- _Task description_: For the listing below, count the lines that contain "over" and report only the number.

- _Stored data_:
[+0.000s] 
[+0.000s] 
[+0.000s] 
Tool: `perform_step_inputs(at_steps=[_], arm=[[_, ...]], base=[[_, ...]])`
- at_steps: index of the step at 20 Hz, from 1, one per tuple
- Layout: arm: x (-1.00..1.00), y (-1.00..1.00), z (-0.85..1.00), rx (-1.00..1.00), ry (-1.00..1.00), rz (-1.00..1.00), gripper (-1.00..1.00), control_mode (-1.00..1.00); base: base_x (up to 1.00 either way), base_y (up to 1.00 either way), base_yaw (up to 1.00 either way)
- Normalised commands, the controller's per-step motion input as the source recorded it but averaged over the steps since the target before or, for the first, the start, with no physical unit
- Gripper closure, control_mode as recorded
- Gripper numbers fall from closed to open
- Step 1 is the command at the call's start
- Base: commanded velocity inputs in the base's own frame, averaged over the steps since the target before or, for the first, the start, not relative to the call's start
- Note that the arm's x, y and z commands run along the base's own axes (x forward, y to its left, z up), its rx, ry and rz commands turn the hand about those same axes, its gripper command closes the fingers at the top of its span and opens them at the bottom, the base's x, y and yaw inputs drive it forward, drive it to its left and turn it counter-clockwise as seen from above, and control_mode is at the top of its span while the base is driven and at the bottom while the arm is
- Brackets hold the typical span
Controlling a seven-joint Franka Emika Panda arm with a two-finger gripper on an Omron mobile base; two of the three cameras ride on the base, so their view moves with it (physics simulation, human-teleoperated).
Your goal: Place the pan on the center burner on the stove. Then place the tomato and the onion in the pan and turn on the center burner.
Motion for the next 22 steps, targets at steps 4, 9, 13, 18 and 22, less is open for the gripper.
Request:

- _Exercise result_: 2